_Material for this exercise_
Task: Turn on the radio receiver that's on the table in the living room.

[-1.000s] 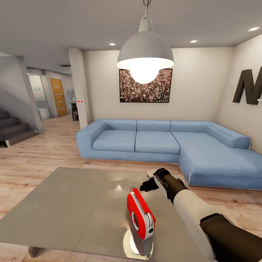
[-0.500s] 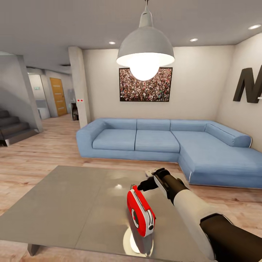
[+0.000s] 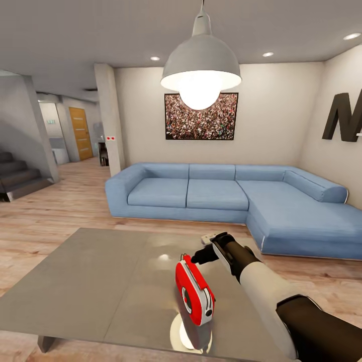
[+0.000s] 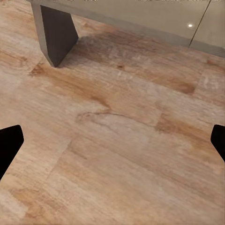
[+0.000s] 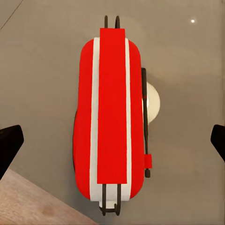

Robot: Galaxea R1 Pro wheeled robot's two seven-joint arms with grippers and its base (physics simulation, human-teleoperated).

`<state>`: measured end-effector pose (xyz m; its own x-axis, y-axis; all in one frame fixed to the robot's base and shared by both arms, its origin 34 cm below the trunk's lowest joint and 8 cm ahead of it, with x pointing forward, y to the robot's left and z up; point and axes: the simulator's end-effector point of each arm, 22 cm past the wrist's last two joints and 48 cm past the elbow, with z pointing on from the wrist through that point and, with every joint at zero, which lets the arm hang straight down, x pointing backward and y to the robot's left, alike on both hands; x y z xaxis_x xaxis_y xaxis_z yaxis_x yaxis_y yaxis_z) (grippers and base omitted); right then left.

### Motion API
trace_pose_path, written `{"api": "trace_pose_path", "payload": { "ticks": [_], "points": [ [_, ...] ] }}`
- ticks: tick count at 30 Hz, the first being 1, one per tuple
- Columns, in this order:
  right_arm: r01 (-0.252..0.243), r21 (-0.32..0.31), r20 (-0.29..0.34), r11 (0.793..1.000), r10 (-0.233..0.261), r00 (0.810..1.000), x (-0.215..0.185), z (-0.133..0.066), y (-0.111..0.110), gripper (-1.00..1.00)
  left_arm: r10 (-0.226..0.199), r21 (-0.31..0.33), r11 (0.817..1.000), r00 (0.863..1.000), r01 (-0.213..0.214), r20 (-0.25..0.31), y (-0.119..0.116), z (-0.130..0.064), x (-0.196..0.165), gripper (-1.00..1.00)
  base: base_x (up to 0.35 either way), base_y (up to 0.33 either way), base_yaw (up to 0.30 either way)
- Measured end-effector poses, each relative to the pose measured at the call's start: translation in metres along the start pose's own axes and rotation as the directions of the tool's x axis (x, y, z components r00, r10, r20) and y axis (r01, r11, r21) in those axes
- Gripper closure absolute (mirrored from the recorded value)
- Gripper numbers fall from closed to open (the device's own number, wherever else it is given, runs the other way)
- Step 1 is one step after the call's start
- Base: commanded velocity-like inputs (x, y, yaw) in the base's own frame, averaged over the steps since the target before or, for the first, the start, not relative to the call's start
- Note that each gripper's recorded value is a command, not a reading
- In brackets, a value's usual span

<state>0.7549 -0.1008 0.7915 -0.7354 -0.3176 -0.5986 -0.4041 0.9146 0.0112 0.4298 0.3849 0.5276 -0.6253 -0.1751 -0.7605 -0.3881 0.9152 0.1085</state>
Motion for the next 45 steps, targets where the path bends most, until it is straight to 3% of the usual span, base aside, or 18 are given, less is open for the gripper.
{"api": "trace_pose_path", "payload": {
  "ticks": [45],
  "points": [
    [0.002, -0.001, 0.001, 1.000, -0.002, 1.000, 0.056, 0.059, 0.003, -1.00, -0.003, -0.008, 1.000, 1.000, 0.003, 0.007, -0.004, 0.045, 0.066, -1.00, 0.000, 0.000, 0.000]
  ]
}}
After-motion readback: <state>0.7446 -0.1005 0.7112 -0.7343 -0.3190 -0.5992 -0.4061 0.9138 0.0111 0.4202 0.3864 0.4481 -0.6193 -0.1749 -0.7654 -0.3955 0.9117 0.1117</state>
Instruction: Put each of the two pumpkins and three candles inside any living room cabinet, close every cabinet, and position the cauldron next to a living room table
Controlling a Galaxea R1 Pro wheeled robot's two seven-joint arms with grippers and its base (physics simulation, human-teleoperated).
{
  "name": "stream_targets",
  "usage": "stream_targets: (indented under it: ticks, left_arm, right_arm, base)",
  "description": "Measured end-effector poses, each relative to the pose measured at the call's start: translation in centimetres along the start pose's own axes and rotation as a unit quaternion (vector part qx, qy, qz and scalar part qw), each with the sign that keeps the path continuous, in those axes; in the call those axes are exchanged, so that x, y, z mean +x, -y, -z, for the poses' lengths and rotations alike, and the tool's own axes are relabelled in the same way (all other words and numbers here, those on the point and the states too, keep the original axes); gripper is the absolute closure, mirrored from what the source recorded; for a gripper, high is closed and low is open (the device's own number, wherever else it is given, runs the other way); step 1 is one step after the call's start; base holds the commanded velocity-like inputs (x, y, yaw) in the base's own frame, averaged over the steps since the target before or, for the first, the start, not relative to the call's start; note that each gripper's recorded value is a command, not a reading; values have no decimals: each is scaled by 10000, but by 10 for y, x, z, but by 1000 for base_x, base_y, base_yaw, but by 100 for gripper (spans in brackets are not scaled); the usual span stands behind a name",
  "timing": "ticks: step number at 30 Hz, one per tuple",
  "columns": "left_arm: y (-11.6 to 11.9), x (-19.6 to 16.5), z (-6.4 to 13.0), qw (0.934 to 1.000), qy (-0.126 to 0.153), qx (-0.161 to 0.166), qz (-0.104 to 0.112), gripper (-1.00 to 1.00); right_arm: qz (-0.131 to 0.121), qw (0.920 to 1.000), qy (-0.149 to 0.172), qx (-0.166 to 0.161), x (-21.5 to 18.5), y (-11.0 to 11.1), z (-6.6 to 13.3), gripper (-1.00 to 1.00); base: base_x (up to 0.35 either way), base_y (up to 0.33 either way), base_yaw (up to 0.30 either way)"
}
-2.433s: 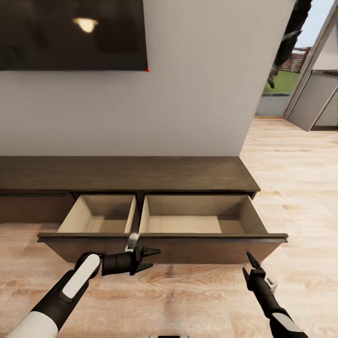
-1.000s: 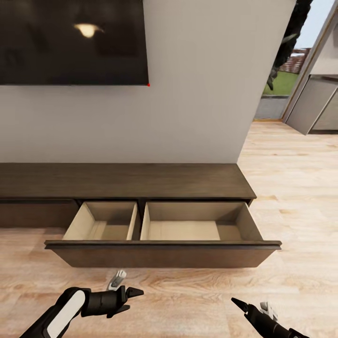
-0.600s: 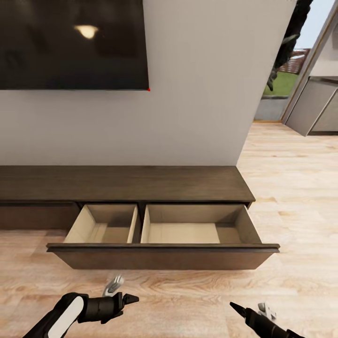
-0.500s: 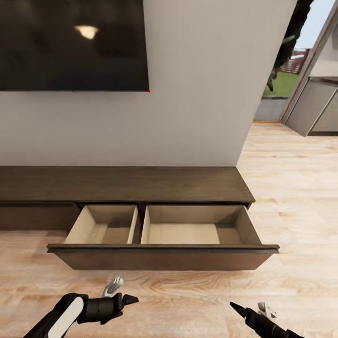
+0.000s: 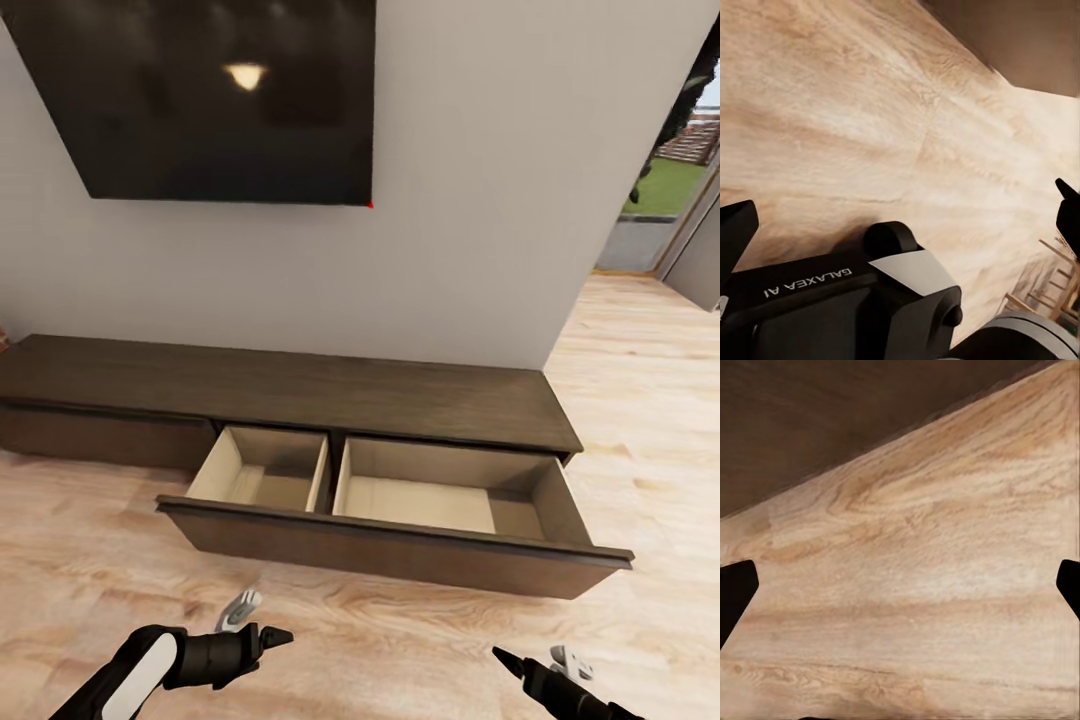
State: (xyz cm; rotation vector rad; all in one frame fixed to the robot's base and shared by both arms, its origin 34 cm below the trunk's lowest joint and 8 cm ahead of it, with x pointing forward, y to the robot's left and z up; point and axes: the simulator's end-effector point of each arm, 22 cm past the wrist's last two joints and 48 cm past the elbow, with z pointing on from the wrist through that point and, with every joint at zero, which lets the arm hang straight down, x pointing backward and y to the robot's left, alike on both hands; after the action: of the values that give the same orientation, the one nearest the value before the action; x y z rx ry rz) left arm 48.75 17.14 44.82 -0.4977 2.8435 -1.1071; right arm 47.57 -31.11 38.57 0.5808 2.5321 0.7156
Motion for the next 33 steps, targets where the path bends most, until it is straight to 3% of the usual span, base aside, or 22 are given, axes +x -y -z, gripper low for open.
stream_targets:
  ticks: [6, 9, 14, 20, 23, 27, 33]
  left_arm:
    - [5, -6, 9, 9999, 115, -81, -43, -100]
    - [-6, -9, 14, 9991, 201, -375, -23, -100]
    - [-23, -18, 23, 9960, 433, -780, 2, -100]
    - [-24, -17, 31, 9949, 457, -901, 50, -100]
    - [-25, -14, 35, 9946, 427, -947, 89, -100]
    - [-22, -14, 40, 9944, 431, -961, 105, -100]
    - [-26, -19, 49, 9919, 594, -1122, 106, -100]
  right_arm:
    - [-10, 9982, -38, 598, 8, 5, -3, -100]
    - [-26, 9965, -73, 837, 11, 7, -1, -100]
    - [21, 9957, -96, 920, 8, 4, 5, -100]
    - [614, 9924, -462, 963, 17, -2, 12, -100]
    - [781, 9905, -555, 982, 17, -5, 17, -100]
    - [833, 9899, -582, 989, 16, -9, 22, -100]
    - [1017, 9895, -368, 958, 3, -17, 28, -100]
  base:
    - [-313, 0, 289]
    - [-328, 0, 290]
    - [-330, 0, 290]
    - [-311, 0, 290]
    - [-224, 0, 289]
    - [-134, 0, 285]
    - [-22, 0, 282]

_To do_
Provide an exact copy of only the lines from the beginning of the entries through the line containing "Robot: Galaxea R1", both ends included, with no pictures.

_The answer_
Task: Turn on the radio receiver that's on the table in the living room.

[-1.000s] 
[-0.500s] 
[+0.000s] 
[+0.000s] 
[+0.000s] 

Robot: Galaxea R1 Pro wheeled robot's two seven-joint arms with grippers and its base (physics simulation, human-teleoperated).

No more output will be added to the exercise.